想象你在和ChatGPT对话。从输入问题到得到回答,这个过程其实可以拆分成多个步骤:
| 阶段 | 主要任务 | 瓶颈类型 | 最适合的硬件 |
|---|---|---|---|
| 推理(Inference) | 理解问题、生成初步响应 | 计算密集型 | GPU |
| 解码(Decode) | 把生成的结果转换成可读文本 | 内存密集型 | 高内存系统 |
| 工具调用(Tool Calls) | 调用搜索引擎、数据库等外部资源 | 网络密集型 | 高带宽网络架构 |
Menlo Ventures合伙人Tim Tully精辟地总结了这个问题:"没有一颗芯片能同时做好这三件事。"
这就像你雇了一个数学天才、一个记忆大师和一个社交达人,结果每次有任务都把他们三个绑在一起干活。数学天才算题的时候,记忆大师只能干等着;记忆大师检索资料的时候,社交达人也插不上手。
现在的AI基础设施就是这么运作的:不管任务是什么,都往GPU里塞。结果就是,大部分时间要么算力闲置,要么内存不够用,要么网络卡成PPT。
一石三鸟:让算力像水一样流动
Gimlet Labs的解决方案听起来很简洁——让AI任务在多种硬件上同时运行。
但这背后是一套极其复杂的编排系统。他们的"多硅基推理云"(Multi-silicon Inference Cloud)能把一个AI任务切成碎片,哪块适合CPU就在CPU上跑,哪块适合GPU就丢给GPU,需要大量内存的部分就发到高内存服务器。
"我们基本上能在任何可用的硬件上运行。
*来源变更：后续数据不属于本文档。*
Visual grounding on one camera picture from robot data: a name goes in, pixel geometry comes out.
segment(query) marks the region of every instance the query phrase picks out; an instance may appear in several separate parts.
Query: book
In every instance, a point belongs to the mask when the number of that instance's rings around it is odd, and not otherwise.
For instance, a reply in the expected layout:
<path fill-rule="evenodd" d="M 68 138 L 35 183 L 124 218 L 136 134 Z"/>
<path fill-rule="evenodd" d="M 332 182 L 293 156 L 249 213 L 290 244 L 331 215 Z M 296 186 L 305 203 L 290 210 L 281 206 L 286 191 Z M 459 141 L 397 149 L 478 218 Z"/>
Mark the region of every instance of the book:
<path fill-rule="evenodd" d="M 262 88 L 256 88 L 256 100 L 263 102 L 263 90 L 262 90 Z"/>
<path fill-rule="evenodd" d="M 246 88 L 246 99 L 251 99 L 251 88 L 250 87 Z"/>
"Asgar说得轻描淡写,但这背后的技术挑战可不小。
举个例子:一个AI模型通常有几千亿甚至上万亿参数。传统的做法是把整个模型塞进一块或几块GPU里。但Gimlet Labs能把模型本身都切开,让不同架构的芯片各负责一部分。
这就像是把一道复杂的数学题拆给几个不同专长的专家:代数部分给代数专家,几何部分给几何专家,统计部分给统计专家。每个人都有自己的"舒适区",效率自然蹭蹭往上涨。
根据Gimlet Labs的官方数据,这套系统能让AI推理速度提升3到10倍,而成本和能耗保持不变。如果这是真的,意味着同样的算力预算,你可以支撑3到10倍的用户量。
巨头们已经悄悄入场
Gimlet Labs的野心不小。他们不打算服务普通的AI应用开发者,而是瞄准了最大的AI模型实验室和数据中心。
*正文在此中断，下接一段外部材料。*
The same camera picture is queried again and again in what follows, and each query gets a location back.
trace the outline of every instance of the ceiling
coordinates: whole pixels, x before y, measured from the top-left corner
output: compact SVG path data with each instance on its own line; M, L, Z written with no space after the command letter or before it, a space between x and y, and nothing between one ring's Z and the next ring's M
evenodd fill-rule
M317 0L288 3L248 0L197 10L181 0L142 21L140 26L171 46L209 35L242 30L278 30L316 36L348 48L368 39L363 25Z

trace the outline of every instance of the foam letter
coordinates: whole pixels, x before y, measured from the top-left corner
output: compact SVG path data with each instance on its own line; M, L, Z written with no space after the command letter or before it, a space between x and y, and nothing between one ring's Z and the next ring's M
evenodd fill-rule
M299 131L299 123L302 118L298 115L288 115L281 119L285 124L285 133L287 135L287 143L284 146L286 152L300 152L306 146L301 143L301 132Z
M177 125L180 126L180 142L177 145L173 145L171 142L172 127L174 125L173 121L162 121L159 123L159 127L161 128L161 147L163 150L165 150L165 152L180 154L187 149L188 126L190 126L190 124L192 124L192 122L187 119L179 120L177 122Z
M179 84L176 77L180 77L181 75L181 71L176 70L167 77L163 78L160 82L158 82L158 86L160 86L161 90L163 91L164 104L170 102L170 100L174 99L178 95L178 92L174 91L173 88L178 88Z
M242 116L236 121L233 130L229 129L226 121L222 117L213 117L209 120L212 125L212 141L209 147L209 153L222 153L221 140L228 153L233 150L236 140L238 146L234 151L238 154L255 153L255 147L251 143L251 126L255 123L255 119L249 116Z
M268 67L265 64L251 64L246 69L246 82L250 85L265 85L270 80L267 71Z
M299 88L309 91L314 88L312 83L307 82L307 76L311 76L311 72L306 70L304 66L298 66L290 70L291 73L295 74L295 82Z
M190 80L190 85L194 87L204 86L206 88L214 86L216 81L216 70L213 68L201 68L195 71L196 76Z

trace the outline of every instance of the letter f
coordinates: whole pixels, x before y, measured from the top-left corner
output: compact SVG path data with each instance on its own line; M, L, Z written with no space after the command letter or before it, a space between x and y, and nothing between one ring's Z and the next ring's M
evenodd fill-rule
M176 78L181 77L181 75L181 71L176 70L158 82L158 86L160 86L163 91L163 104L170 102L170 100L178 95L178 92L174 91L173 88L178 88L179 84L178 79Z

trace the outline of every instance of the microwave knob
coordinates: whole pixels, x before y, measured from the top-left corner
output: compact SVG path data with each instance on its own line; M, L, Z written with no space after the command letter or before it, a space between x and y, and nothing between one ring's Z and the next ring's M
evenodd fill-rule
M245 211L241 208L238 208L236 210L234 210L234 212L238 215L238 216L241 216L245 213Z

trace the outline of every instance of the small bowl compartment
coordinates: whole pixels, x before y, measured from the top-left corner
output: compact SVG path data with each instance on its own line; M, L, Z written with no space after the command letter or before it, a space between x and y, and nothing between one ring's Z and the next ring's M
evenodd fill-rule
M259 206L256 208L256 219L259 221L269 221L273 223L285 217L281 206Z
这种定位很明智。小团队用几个GPU就能跑起来,没必要引入复杂的异构计算;但当你的服务器数量以万台计时,哪怕10%的效率提升也意味着每年省下来的电费就能买几套房。
目前,Gimlet Labs已经和NVIDIA、AMD、Intel、ARM、Cerebras、d-Matrix等芯片巨头建立了合作关系。这个名单很有意思——既有传统霸主,也有新兴挑战者,甚至还有专注特定架构的创业公司。
这说明Gimlet Labs确实做到了"多硅基",而不是挂在某一家芯片厂商的战车上。
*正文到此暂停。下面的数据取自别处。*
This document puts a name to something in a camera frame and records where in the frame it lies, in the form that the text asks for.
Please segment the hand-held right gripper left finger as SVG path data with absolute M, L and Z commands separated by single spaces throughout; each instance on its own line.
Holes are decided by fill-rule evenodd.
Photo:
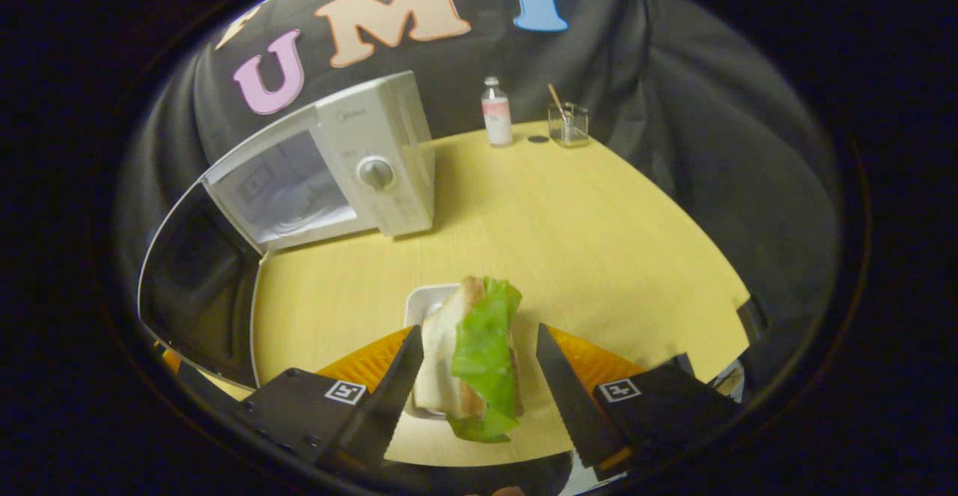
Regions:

更值得关注的是他们的客户名单。Asgar透露,客户群包括一家主要的大模型制造商和一家规模极大的云计算公司。虽然没有点名,但能让Asgar用上"extremely large"这种形容词的云计算公司,全球也就那么几家。
公司去年10月才正式公开亮相,但已经实现了8位数的收入(至少1000万美元)。对于一家成立不久的B2B基础设施公司来说,这个开局相当亮眼。
为什么是这支团队?
Gimlet Labs的四位创始人——Zain Asgar、Michelle Nguyen、Omid Azizi和Natalie Serrino——此前都在同一家公司共事过:Pixie。
Pixie做的是Kubernetes的可观测性工具,2020年被New Relic收购,距离完成900万美元A轮融资仅隔两个月。有意思的是,Pixie的技术现在已经成为开源Kubernetes项目的一部分,可见其技术实力。
这段经历给他们留下了什么?
第一,他们对大规模分布式系统有深刻的理解。 Kubernetes本身就是用来管理成千上万台服务器的,这和Gimlet Labs要做的事情本质上是一脉相承的。
第二,他们证明过自己。 从创立到被收购只花了两个月,这种执行力和产品市场契合度的把握,是投资人最看重的。
第三,他们有人脉。 Asgar在斯坦福任教,天使投资人里既有红杉资本的前合伙人Bill Coughran,也有斯坦福教授Nick McKeown,还有VMware前CEO Raghu Raghuram和Intel现任CEO Lip-Bu Tan。这种阵容在A轮阶段相当罕见。
Menlo的Tim Tully大约一年前偶然遇到Asgar,聊完之后很快决定投资。消息传出后,"我们收到了一大波投资意向",Asgar回忆道,"轮次很快被超额认购了。"
一场关于AI基础设施的重新思考
Gimlet Labs的故事其实指向了一个更深层次的问题:我们过去几年的AI军备竞赛,是不是走偏了?
当所有人都在抢购H100、建设超大规模数据中心时,很少有人停下来问一句:现有的硬件是不是已经被充分利用了?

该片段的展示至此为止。